On the other hand, who would better know that it were being done? There is much, much more, especially about the deliberate manner in which the White House went about skewering CIA agent Valerie Plame and her husband for the latter’s failure to find, or lie about, Iraqi attempts to buy yellow-cake in Africa, etc.

But that’s all been canvassed before. Why is McClellan’s book sending such shockwaves? The simplest explanation is that you have a real problem in refuting a rogue press secretary when the usual method of doing such is to send out…a press secretary to do the job, inherently undermining your denunication of a former press secretary.

Tied up in that is the effusive praise in which Bush coated McClellan when he left the job, going into flights of fancy about the two of them sitting on a porch in Texas in rocking chairs. It looked like bullshit then, but now we know it was, adding to the picture of Bush as lying and evil, the added note of being easily fooled by a damp handshake and absence of neck. They won’t be rocking together on no porch unless one has made a chair from the other’s bones.

Were the Democrats of a mind, the book would make an impeachment attempt well plausible. They wouldn’t try because, what’s the point – the impeachment device was established in the early days, when the vice-president was whoever got the second greatest number of votes. Get impeached and convicted, and your opponent became President. Get impeached today and Cheney does.

So Bush is out of the equation. But how does the further trashing of the Iraq war casus belli affect McCain? Though he has managed to achieve some separation between ‘his’ Iraq war, and team Bush’s – his being an invasion which should have had three times the troops and an occupation plan – that has only been by keeping things rigorously focused on operational matters, putting the actual motives of the war back into the mists of time. Everytime the matter is raised again, the work has to be done over.

McClellan’s book – or the extracts I’ve read online — is no better or worse than half a dozen denunciations of the Bush era, but they’re both coming from inside and, as new press secretary Ari Fleischer said, they sound like a ‘left wing blogger’. Fleischer can’t imagine a worse term of abuse. The public might conclude that if ex-members of Team Bush sound Daily Kos, Daily Kos might have a point.

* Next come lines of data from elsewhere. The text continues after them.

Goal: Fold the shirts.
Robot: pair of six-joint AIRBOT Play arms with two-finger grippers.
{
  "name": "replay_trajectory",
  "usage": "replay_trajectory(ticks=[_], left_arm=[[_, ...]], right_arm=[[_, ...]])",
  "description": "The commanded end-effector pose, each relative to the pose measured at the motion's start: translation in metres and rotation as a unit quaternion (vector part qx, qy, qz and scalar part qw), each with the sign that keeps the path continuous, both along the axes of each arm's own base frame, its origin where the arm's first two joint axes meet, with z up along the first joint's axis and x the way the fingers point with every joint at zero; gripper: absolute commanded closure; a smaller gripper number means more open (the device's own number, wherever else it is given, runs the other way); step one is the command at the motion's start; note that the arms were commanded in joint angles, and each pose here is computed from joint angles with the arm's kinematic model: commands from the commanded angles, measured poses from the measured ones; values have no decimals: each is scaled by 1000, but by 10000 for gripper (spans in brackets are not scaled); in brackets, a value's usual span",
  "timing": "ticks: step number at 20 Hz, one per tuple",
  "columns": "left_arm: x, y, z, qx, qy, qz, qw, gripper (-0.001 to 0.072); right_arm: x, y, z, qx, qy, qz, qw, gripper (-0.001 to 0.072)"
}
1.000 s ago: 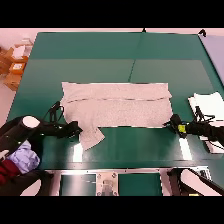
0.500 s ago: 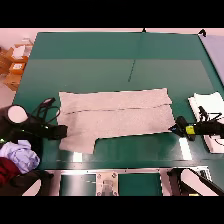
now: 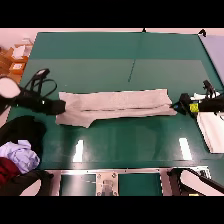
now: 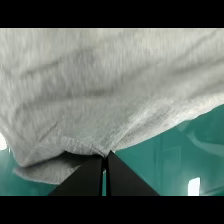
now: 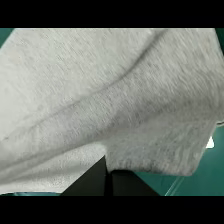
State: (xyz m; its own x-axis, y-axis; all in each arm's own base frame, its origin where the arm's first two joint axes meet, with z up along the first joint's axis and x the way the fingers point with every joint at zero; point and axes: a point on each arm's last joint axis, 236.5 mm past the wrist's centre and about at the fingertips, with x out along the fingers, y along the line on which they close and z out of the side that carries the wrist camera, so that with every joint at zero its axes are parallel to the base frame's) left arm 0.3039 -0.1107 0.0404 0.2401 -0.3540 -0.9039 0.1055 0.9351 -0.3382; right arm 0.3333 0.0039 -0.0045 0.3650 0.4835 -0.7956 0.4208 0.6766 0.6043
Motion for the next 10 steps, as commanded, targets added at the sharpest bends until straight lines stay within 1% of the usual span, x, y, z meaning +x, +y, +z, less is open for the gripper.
replay_trajectory(ticks=[1,4,5,6,7,8,9,10], left_arm=[[55,4,-2,6,-20,3,1000,684],[100,20,-14,7,-17,24,1000,684],[112,17,-22,1,-14,15,1000,683],[123,11,-30,-9,-17,2,1000,683],[136,-1,-36,-33,-26,-12,999,682],[151,-12,-44,-59,-35,-7,998,666],[165,-19,-50,-81,-43,6,996,390],[175,-20,-54,-90,-50,19,994,127]], right_arm=[[51,4,4,0,-18,-1,1000,702],[90,3,-14,2,-9,4,1000,702],[104,2,-23,2,-7,7,1000,703],[118,2,-31,3,-4,7,1000,703],[130,1,-40,4,-1,4,1000,702],[144,1,-47,8,-3,-2,1000,697],[157,-1,-51,15,-8,-10,1000,595],[170,-3,-51,21,-17,-14,1000,403]])
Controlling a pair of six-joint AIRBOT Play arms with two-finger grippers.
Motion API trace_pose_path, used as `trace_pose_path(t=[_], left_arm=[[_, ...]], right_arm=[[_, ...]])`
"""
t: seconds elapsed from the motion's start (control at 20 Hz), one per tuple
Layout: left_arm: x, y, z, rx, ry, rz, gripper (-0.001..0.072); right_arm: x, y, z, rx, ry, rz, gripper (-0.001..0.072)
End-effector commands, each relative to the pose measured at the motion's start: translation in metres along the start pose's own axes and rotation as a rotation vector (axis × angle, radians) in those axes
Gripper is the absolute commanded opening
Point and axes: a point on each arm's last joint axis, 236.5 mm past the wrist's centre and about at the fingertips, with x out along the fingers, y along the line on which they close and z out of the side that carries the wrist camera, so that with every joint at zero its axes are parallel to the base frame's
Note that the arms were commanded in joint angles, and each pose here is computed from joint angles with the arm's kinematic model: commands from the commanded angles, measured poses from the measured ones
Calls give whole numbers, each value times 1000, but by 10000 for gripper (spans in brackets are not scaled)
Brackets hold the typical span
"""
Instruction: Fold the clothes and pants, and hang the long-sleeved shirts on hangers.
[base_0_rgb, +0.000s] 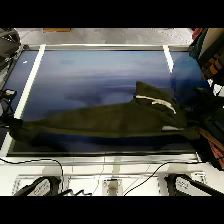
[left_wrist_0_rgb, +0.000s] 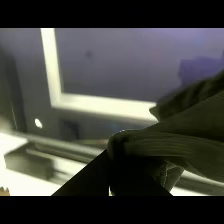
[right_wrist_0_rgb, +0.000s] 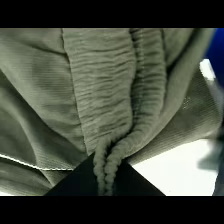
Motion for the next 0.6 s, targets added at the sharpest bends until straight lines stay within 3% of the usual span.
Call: trace_pose_path(t=[0.0,0.2,0.45,0.55], left_arm=[[7,-10,-25,33,71,-80,17],[-1,4,9,248,-60,-26,16],[-100,54,141,290,-510,260,18],[-127,50,158,239,-587,232,18]], right_arm=[[22,9,-44,4,193,45,29],[45,14,-60,6,257,68,28],[48,12,-56,7,242,63,28],[49,11,-53,7,226,59,28]])
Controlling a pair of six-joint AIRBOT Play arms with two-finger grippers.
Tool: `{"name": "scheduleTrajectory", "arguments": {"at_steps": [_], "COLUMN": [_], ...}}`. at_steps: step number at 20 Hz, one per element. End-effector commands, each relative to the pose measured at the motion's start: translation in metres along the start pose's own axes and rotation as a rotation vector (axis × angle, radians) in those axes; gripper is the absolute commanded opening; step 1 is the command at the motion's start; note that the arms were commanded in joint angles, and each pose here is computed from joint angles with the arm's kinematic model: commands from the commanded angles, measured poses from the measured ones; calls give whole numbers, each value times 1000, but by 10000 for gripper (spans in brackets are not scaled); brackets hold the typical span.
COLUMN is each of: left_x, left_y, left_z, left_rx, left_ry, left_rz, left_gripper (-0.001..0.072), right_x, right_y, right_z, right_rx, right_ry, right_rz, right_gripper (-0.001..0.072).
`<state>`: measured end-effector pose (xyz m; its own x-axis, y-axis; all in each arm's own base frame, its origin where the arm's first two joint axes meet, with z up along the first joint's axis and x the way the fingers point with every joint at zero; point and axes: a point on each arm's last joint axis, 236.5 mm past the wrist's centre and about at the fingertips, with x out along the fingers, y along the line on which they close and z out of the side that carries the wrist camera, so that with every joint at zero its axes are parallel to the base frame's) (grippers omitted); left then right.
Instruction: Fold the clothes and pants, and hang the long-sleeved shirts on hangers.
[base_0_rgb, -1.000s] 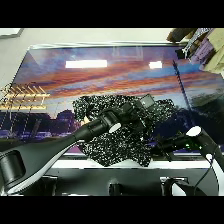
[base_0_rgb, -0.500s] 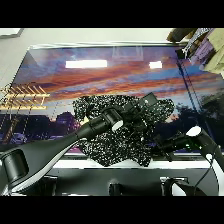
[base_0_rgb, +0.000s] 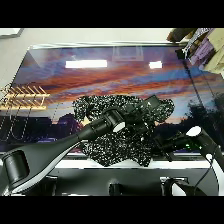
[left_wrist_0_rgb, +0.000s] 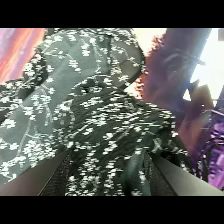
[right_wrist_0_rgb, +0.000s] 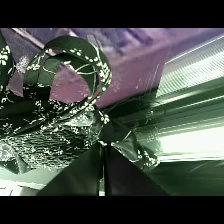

McClellan has gone to ground until the book’s official release, harder to find than Hillary Clinton, now officially disappeared. Meanwhile McCain is goading Obama about never visiting Iraq, to which I presume Obama will reply by pointing out McCain’s notorious visit to a ‘safe’ marketplace – just him, 200m troops and some tanks. McCain ally Joe Lieberman who is, well not a Presbyterian, is speaking on a platform with Jim Hagee, the pastor who believes that Jews don’t have souls, to no protest at all. And Dunkin Donuts has pulled an ad because one of the women in it was wearing a paisleyish scarf that looked like an Arab keffiyeh.

How did McClellan get away with selling all those lies? How indeed.